(INSTRUCTIONS TO FOLLOW): All lines from the one containing "Get left white" to the end of the data below are to be returned exactly, both ends included, with nothing added.
*** AVAILABLE DATA ***
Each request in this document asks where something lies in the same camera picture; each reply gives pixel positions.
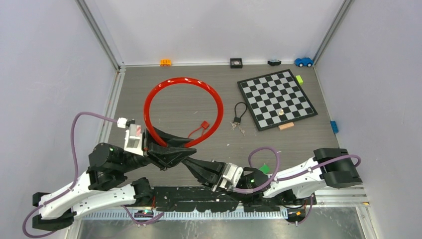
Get orange toy block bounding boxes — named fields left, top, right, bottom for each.
left=160, top=59, right=172, bottom=67

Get small black toy car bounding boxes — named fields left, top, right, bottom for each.
left=267, top=59, right=281, bottom=66

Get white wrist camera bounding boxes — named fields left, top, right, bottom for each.
left=217, top=163, right=243, bottom=190
left=117, top=118, right=144, bottom=156

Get blue toy brick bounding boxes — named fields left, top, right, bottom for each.
left=330, top=120, right=339, bottom=134

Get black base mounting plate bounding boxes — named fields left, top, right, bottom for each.
left=120, top=185, right=317, bottom=213

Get lime green block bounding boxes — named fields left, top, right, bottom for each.
left=296, top=75, right=304, bottom=85

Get red hose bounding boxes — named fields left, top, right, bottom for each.
left=143, top=77, right=225, bottom=149

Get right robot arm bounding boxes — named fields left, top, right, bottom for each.
left=183, top=148, right=362, bottom=205

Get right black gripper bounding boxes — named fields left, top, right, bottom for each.
left=181, top=156, right=247, bottom=202

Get black cable padlock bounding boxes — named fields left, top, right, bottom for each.
left=233, top=102, right=248, bottom=125

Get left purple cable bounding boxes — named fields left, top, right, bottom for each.
left=21, top=111, right=166, bottom=239

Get small silver keys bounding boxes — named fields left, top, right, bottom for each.
left=231, top=122, right=239, bottom=130

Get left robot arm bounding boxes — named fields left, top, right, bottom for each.
left=32, top=124, right=197, bottom=232

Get black white chessboard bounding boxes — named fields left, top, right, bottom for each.
left=237, top=69, right=318, bottom=131

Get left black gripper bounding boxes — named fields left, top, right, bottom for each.
left=116, top=125, right=196, bottom=173

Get blue toy car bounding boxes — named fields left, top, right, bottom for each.
left=294, top=57, right=314, bottom=67

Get tan wooden block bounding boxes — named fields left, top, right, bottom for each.
left=278, top=122, right=295, bottom=130

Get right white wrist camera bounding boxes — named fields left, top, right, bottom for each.
left=217, top=163, right=243, bottom=190

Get small black box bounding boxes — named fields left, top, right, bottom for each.
left=229, top=58, right=243, bottom=69

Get green toy brick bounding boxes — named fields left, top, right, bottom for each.
left=258, top=165, right=270, bottom=175

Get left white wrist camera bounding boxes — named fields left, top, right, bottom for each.
left=117, top=118, right=144, bottom=156

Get aluminium front rail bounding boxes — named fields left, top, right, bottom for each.
left=73, top=186, right=370, bottom=221
*** End of AVAILABLE DATA ***
(TASK ANSWER):
Get left white wrist camera bounding boxes — named fields left, top, right, bottom for each.
left=117, top=118, right=144, bottom=156

Get aluminium front rail bounding boxes — named fields left, top, right, bottom for each.
left=73, top=186, right=370, bottom=221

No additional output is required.